**TASK TO CARRY OUT**
Please return exactly the lines from the beginning of the listing up to and including the line with "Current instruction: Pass", with no pictures.

**THE DATA**
***

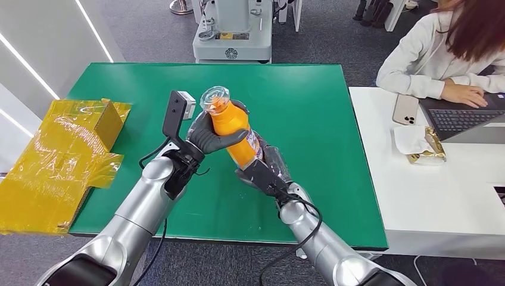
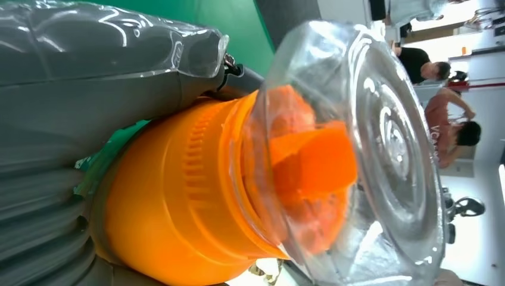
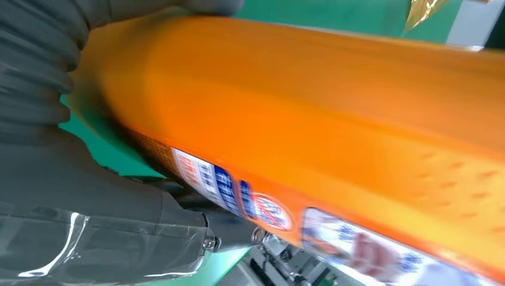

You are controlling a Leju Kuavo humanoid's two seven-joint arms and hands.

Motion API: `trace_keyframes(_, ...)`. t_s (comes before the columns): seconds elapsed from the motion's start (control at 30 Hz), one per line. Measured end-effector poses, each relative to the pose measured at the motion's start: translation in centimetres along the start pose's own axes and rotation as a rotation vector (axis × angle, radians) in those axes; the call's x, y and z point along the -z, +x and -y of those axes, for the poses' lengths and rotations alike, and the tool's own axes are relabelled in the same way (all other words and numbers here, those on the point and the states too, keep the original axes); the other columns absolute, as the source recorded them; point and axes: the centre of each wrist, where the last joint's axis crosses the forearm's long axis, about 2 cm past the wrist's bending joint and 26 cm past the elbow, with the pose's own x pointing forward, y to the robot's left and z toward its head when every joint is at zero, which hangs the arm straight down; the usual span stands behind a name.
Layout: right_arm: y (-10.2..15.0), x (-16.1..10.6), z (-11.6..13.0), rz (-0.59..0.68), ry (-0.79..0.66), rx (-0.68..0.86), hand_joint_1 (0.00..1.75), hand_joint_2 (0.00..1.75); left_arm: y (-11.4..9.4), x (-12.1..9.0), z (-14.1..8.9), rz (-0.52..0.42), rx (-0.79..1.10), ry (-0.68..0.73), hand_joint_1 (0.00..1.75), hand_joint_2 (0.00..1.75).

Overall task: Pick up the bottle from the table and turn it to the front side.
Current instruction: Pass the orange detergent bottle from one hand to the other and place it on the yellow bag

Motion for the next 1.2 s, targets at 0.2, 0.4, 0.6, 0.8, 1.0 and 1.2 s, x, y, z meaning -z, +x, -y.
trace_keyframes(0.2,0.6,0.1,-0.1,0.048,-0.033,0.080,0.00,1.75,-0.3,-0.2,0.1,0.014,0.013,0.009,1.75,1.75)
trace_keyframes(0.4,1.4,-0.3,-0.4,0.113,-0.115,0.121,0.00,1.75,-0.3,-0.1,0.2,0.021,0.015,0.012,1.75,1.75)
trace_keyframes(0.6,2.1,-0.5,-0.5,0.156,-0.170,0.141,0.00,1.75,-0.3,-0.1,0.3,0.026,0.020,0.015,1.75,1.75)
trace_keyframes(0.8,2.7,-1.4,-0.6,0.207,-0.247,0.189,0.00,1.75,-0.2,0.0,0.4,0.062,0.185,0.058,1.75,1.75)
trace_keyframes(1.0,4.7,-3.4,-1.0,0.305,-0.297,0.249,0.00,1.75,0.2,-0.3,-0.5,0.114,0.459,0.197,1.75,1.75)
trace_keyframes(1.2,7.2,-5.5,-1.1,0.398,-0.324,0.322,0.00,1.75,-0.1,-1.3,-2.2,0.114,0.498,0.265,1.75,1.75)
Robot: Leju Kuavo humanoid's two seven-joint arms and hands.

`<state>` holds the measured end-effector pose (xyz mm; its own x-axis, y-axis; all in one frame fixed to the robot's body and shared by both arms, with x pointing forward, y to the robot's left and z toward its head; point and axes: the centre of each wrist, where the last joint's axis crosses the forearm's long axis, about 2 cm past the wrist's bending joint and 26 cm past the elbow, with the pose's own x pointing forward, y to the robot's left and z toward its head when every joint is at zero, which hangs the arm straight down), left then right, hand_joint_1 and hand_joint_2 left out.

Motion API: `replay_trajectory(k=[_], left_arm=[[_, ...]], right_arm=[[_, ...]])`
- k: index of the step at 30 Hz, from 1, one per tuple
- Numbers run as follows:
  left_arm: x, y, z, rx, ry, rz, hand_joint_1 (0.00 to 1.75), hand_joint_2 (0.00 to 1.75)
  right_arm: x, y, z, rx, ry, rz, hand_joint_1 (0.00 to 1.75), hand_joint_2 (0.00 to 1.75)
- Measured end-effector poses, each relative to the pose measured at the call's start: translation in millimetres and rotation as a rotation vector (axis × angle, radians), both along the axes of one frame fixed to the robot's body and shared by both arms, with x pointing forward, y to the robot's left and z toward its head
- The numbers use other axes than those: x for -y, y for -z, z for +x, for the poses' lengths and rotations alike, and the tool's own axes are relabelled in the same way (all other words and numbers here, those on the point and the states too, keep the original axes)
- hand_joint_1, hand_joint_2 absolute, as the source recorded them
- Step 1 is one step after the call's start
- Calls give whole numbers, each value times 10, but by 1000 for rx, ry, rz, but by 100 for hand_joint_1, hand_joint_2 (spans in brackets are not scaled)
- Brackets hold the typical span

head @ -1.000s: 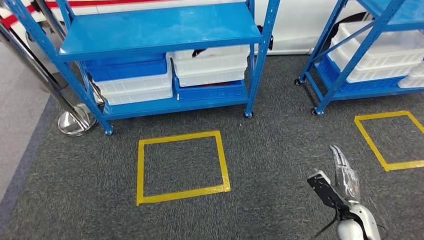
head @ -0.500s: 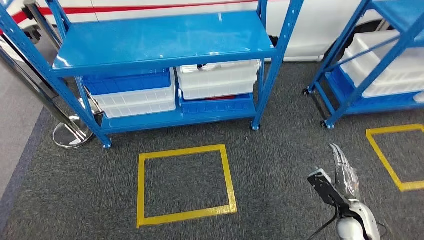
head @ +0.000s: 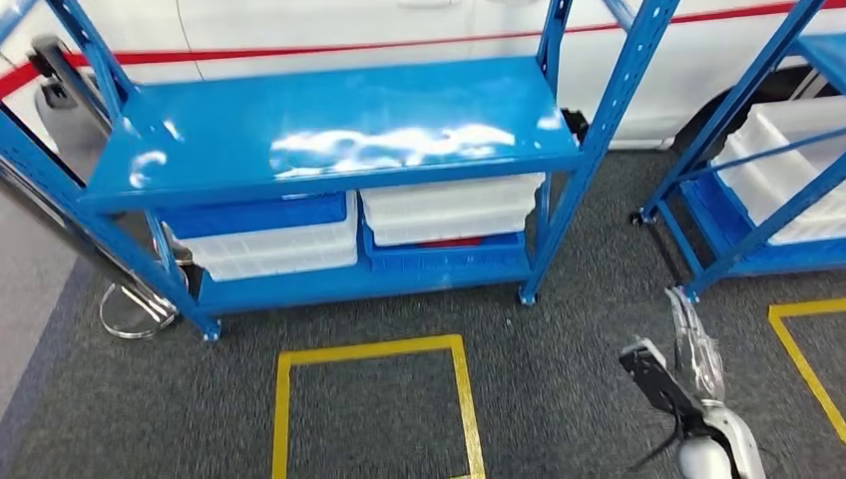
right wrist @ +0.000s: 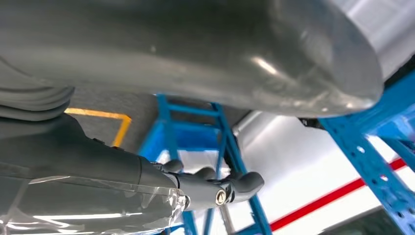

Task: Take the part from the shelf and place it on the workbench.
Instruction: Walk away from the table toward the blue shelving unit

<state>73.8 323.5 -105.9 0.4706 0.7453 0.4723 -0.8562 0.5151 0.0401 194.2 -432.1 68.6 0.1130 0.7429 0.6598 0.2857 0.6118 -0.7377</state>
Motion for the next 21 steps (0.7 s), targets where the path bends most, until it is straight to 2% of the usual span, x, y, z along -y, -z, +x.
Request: replay_trajectory(k=[3, 11, 14, 18, 21], left_arm=[[0, -1, 8, 1, 0, 0, 0, 0], [-17, 27, -179, -34, 0, 3, 0, 0], [-24, 19, -128, -21, 7, 4, 0, 0], [-32, -2, 1, 8, 21, 8, 0, 175], [-34, -2, 2, 2, 28, 15, 0, 175]], right_arm=[[-3, 11, -28, -11, -4, 1, 0, 0], [-29, 77, -110, -34, 4, 18, 0, 0], [-17, 61, -94, -21, 3, 17, 0, 0], [26, 19, -62, 10, -2, 12, 0, 0], [14, 42, -100, 8, -16, 37, 0, 0]])
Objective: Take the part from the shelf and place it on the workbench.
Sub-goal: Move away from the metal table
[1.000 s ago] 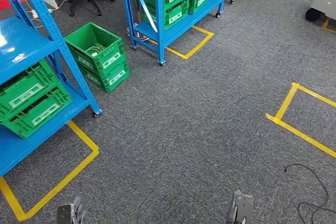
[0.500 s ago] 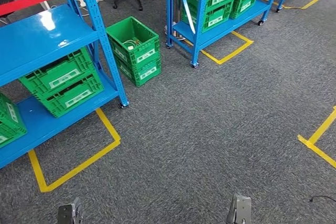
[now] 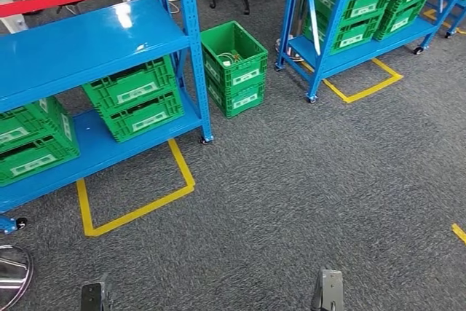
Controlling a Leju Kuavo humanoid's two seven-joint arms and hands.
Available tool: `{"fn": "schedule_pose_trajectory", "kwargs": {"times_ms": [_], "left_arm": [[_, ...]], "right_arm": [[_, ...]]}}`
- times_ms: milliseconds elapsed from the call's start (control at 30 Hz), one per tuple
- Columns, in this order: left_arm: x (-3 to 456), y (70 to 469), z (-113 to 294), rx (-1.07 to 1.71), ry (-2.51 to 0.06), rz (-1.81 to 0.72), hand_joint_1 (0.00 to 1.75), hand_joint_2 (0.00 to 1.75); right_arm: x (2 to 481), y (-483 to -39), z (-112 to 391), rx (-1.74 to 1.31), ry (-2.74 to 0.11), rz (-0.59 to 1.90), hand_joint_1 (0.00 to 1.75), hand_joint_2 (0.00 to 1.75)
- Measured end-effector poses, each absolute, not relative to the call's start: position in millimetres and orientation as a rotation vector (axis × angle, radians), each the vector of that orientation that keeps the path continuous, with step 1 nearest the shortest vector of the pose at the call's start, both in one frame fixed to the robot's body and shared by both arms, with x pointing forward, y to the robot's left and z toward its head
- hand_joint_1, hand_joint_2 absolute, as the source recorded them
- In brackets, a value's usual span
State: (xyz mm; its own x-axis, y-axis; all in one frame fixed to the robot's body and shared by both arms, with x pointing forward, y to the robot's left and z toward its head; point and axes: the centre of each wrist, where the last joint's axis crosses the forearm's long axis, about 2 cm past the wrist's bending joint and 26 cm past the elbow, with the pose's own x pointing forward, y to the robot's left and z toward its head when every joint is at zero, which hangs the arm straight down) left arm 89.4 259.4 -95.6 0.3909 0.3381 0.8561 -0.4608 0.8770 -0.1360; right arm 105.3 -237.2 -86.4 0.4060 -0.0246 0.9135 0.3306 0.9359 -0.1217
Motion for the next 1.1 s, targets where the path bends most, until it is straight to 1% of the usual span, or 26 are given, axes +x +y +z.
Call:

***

**YOUR SOLUTION**
You are controlling a Leju Kuavo humanoid's two seven-joint arms and hands.

Motion API: `trace_keyframes(_, ...)`. t_s (comes before the columns): seconds elapsed from the motion's start (control at 30 Hz), one per line. Measured end-effector poses, each relative to the pose measured at the motion's start: translation in centimetres along the start pose's own axes and rotation as a rotation vector (axis × angle, radians) in those axes; the call's x, y and z point along the -z, +x and -y of those axes, for the poses' lengths and rotations alike, and the tool's own axes are relabelled in the same way (all other words and numbers here, those on the point and the states too, keep the original axes); the other columns absolute, as the source recorded them; point and axes: the centre of each wrist, where the last joint's axis crosses the forearm's long axis, about 2 cm past the wrist's bending joint and 26 cm past the elbow, with the pose's own x pointing forward, y to the robot's left and z toward its head when every joint is at zero, which hangs the arm straight down; the usual span stands behind a name.
Layout: right_arm: y (-10.2..15.0), x (-16.1..10.6), z (-11.6..13.0), rz (-0.59..0.68), ry (-0.79..0.66), rx (-0.68..0.86), hand_joint_1 (0.00..1.75), hand_joint_2 (0.00..1.75); left_arm: y (-11.4..9.4), x (-12.1..9.0), z (-14.1..8.9), rz (-0.52..0.42), rx (-0.79..1.10), ry (-0.68..0.73), hand_joint_1 (0.00..1.75), hand_joint_2 (0.00..1.75).

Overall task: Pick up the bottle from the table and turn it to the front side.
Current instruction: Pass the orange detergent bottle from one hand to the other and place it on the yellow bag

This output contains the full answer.